Nearly identical results were obtained in a recent comprehensive study by Ainsle and Benatar. Awareness of the potential presence of a serum ACE inhibitor, and the simple method available for eliminating its inhibitory effect, should now increase the sensitivity of the serum ACE assay for detecting patients with active sarcoidosis. Seven percent of the normal values and 50 percent of the “borderline elevated” values resulting from undiluted serum in this study produced elevated levels of ACE activity upon dilution of the serum sample. Seventy-eight percent of such patients indeed had a diagnosis of active sarcoidosis.
In our initial use of the Cushman and Cheung method for assaying serum ACE, we had determined that “a serum dilution was necessary for an accurate determination of enzyme activity if the change in absorption (AA) at 228 nm was greater than 0.600.” We now recommend routine dilution of serum with saline solution to 1:8 before assay, thereby eliminating the nonlinear aspect of the assay, as well as the effect of an ACE inhibitor.

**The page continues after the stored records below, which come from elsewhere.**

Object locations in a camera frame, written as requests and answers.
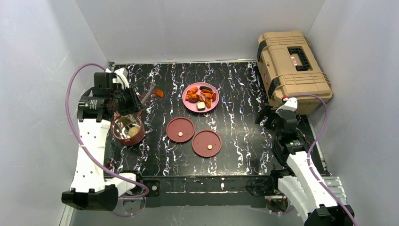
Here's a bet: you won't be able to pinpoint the red steel lunch bowl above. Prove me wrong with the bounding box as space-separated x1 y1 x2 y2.
111 112 145 146

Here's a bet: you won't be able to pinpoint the white steamed bun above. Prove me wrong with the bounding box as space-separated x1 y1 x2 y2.
128 125 140 137

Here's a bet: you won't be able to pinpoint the metal serving tongs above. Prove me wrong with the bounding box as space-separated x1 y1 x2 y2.
141 82 156 105

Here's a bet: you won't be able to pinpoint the orange fried food piece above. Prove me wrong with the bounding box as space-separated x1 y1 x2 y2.
201 89 214 99
154 89 164 98

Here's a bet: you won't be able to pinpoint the black white sushi piece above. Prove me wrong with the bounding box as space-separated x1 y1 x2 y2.
197 101 206 111

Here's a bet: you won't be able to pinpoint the purple octopus tentacle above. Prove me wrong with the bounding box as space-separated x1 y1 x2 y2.
188 95 200 103

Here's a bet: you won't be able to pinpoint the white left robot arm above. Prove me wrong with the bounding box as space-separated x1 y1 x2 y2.
61 71 149 211

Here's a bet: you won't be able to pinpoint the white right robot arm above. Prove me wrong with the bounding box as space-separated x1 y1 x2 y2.
246 104 355 226

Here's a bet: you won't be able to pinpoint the tan plastic tool case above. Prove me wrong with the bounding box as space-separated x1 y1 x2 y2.
256 31 333 115

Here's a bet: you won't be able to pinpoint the dark red round lid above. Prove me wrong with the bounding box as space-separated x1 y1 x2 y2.
166 117 195 143
192 130 222 158

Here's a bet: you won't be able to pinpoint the black sea cucumber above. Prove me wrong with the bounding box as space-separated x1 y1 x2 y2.
199 86 213 93

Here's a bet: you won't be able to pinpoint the pink plate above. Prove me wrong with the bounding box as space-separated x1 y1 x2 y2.
182 82 220 113

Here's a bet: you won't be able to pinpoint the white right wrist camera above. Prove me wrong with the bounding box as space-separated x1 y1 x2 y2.
276 97 298 113

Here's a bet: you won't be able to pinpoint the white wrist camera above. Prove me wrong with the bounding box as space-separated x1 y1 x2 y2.
105 68 130 90
276 97 298 113

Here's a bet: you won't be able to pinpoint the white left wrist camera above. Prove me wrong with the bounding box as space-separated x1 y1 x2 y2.
105 68 130 90

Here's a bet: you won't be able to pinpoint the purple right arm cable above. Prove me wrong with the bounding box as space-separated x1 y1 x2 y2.
290 94 359 226

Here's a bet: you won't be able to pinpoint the aluminium front frame rail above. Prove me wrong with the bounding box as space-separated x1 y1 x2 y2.
59 176 347 226

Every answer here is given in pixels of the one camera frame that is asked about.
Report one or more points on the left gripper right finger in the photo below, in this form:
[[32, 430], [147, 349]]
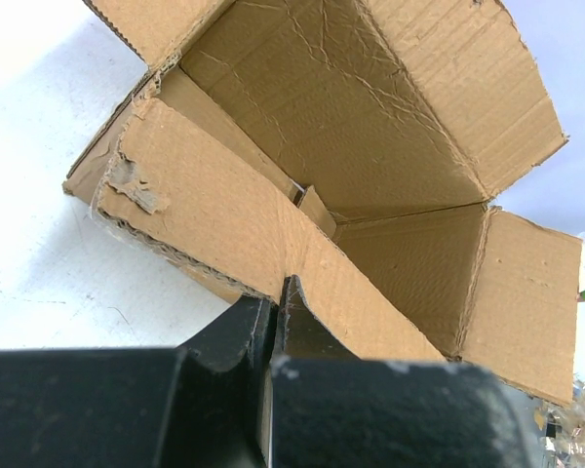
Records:
[[331, 408]]

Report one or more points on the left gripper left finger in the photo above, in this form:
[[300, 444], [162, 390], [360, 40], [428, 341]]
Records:
[[199, 404]]

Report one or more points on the brown cardboard express box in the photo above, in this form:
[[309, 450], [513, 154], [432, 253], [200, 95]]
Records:
[[357, 146]]

Other methods for ACE analysis may not be affected by a circulating ACE inhibitor. Immunologic measurements for quantitating the converting enzyme should reveal the absolute concentration of this protein and not be reduced by an inhibitor. In fact, Odya et al® found that the immunologic assay for ACE gave higher levels than the activity assay in various tissue extracts; this presumably was due to the fact that an ACE inhibitor did not affect the immunologic assay. Other highly sensitive methods requiring dilution of the serum to begin with, such as that recently reported by Fyhrquist et al, also should not be as affected by a circulating serum inhibitor. However, we believe that the potential presence of a serum ACE-inhibitor should not restrict use of established methods affected by the inhibitor, since assay of a diluted serum sample can correct for this phenomenon. We now routinely perform the assay with a 1:8 dilution of serum as described under “Materials and Methods.” If the presence of an inhibitor is desired information, the assay may be repeated with undiluted plus serially diluted serum, and then after saline dialysis to note the effect of dialysis on this dilutional phenomenon.

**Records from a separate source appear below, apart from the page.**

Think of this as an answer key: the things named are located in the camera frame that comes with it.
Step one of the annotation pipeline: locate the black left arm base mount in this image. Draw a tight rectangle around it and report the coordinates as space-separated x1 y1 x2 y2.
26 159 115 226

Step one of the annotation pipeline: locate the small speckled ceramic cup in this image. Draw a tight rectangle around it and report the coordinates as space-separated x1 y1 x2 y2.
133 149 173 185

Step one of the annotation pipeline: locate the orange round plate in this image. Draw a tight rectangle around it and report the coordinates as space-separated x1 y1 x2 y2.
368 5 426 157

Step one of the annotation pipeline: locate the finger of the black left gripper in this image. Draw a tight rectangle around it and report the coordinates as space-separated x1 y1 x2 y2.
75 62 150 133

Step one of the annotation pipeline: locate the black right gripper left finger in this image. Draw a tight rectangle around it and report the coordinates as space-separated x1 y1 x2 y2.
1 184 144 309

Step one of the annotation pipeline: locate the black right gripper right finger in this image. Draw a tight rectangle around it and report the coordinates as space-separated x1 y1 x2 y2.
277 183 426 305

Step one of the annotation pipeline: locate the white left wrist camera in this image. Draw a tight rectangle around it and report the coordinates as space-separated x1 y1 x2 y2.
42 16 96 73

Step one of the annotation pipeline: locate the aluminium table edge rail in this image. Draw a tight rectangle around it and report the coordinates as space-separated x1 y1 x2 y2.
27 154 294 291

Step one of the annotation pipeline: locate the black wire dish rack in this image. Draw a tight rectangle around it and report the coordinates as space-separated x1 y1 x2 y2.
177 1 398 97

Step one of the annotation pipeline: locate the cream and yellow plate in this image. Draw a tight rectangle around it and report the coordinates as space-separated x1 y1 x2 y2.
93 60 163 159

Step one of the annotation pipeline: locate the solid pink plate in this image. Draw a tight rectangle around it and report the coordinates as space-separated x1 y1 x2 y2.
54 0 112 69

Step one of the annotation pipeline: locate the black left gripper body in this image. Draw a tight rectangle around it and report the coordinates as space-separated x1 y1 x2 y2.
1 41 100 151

The nature of the serum ACE-inhibitor detected by us is uncertain, but it seems definitely not to be the saime low molecular-weight inhibitor described by Ryan et al. We could not, in feet, identify the low MW ACE-inhibitor reported by Ryan et al either in the ultrafiltrate of serum or in the boiled serum filtrate. Our ACE-inhibitor has a MW above 50,000 daltons and appears to be labile at 60°C. It seems to require the presence of a low MW component (ion?) for inhibition-reversibility to take place, since dialysis or ultrafiltration resulted in loss of the dilutional effect on the inhibitor when NaCl alone replaced the ion content, and the dilutional effect occasionally reappeared with addition of the original serum filtrate. The official website of Canadian Health and Care Mall is in a hurry to introduce to your the new possibility to issue medical articles in the free access.
The discovery of an ACE-inhibitor in serum with MW and heat lability characteristics suggestive of a protein, raises questions regarding the origin and function of the inhibitor. Ion-dependent reversibility upon serum dilution is an unusual quality of the inhibitor and may be a clue to its identity. Awareness of the inhibitors potential presence, and elimination of its effect by mere dilution of the serum prior to assay, will increase the usefulness of the serum ACE assay for diagnosis and evaluation of patients with sarcoidosis.